CAIRO: Thirteen-year-old, Karima Rahim Massoud became the second victim of an illegal female genital mutilation (FGM) surgery, where an overdose of anesthesia killed her at a Delta village in Gharbiya, the press reported.
“When we arrived at the clinic Karima was in very good health, Karima’s father reportedly told Al-Masry Al-Youm newspaper. “He told us to buy some medicine from a nearby pharmacy, and when we returned we were surprised to find that he had actually finished the operation.
He then noticed his daughter was unconscious and that the doctor was trying to save her with a respirator.
“When that didn’t work he asked us to get more medicine but when we came the second time we were told that Karima was dead, he said.
In response, the Ministry of Health shut down the doctor’s private clinic, revoked his license and turned him over to the prosecutor’s office.
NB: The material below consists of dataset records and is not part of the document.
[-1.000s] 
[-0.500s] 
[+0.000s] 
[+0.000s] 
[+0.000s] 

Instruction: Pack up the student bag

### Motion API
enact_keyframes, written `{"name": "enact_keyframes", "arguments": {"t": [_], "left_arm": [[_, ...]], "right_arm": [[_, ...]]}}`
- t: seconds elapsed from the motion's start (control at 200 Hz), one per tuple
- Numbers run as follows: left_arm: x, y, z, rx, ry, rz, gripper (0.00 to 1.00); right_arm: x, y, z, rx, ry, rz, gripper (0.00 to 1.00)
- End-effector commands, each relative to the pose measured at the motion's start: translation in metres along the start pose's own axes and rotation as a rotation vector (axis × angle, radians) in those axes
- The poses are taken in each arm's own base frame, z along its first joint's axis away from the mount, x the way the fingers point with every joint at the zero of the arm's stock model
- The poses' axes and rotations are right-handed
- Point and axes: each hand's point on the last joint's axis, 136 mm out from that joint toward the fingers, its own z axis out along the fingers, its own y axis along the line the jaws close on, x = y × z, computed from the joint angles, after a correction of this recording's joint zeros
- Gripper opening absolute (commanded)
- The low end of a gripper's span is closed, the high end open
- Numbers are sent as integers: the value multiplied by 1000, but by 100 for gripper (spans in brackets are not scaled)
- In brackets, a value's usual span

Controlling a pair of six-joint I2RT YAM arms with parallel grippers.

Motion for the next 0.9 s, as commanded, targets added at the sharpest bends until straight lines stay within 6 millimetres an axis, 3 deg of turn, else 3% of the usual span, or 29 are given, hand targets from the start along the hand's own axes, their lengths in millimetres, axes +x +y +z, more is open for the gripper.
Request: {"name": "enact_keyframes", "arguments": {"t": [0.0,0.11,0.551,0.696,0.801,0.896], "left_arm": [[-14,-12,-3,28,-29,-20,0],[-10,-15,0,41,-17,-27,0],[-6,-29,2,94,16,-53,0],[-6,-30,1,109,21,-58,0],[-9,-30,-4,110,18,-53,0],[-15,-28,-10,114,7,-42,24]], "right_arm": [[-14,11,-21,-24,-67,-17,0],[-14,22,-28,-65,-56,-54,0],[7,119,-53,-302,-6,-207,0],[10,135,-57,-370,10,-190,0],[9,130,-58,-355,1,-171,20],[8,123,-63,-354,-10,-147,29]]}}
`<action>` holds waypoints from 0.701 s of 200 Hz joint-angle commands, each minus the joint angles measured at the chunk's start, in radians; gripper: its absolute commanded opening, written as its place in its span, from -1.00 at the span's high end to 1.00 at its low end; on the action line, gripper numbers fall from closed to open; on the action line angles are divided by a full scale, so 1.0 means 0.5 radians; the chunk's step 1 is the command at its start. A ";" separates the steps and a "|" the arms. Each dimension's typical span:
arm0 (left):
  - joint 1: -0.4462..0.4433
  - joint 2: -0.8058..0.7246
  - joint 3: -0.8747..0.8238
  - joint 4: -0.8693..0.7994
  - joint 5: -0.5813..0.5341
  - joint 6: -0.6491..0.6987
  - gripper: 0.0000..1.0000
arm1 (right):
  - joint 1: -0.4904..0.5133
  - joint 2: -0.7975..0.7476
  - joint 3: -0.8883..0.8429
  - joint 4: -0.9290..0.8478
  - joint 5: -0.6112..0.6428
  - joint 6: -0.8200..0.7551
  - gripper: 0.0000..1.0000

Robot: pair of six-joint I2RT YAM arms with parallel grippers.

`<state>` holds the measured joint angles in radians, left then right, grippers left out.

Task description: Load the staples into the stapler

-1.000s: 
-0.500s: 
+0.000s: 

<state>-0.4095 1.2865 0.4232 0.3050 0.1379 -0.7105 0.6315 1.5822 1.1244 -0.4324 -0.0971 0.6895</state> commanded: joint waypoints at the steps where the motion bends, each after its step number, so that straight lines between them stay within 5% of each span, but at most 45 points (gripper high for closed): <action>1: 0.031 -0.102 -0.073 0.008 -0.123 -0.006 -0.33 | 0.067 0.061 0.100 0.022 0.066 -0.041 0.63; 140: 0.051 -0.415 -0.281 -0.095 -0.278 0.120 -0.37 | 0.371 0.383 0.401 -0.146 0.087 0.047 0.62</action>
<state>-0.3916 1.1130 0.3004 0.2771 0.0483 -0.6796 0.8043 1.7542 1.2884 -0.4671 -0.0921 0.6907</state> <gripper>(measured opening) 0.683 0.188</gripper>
The ministry also issued a warning against individuals, TV channels, internet sites or organizations that encourage Egyptian families to circumcise their daughters by evoking false religious, moral or social beliefs.
Since Karima’s tragic death, the national council for motherhood and childhood created a hot line (16000) for anyone who wishes to call and ask about circumcision in general in an attempt to give girls “a full and healthy life instead of the disturbed one they would have led after undergoing FGM.
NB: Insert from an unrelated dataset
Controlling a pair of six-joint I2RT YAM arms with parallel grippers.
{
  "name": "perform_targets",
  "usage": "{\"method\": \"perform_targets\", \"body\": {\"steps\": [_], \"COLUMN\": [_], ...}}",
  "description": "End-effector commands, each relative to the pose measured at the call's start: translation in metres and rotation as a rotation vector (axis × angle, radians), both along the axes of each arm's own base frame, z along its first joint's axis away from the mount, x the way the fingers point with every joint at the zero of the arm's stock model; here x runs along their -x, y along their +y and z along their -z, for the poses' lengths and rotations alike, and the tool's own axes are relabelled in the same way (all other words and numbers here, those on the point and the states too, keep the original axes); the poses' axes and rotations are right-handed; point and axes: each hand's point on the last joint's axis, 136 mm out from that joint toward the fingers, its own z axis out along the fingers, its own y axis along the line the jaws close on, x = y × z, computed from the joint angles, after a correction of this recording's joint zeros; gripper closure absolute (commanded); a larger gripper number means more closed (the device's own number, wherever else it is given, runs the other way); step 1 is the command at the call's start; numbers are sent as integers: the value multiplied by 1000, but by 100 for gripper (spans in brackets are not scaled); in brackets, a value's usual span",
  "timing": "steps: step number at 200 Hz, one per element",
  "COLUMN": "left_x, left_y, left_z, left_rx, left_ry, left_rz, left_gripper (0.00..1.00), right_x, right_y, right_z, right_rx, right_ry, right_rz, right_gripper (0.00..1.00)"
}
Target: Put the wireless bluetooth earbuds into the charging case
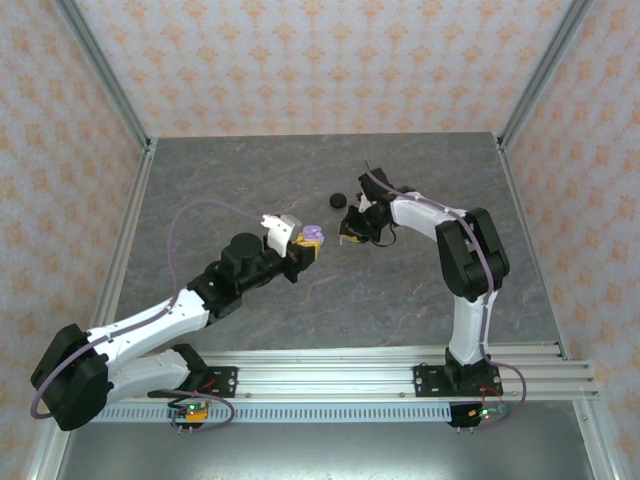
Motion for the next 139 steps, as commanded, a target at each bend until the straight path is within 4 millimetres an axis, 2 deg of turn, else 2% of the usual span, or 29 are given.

After the death of 12-year-old Bodour Ahmed Shaker in June, Grand Mufti Ali Gomaa issued a fatwa clearly stating that FGM was forbidden in Islam.
Sheikh Mahmoud Ashour, former deputy of Al Azhar and member of the Islamic Research Center told Daily News Egypt in a previous interview that circumcision is a “habit that has no religious base.
Father Paula Narooz, the patron of the Sameen church of Sharm El-Sheikh, agrees with Ashour, explaining that female circumcision is forbidden in Christianity as well.
“There’s not a single verse in the Bible advocating female circumcision, Father Narooz told Daily News Egypt in a previous interview. “God, in Genesis 17:10 of the Old Testament tells Abraham that ‘Every man child among you shall be circumcised.’ It never mentions the word ‘woman’.
While some Christians in Upper Egypt still believe in circumcision, Father Narooz says that this is due to “lack of Christian cultural knowledge that leads these families to follow the inherited norms of their society.
According to a demographic and health survey carried out by USAID in 2000, 98 percent of Egyptian girls are subjected to circumcision. While 75 percent of adult women in the survey said they supported genital mutilation operations, the number was down from 82 percent, in an earlier survey carried out in 1995.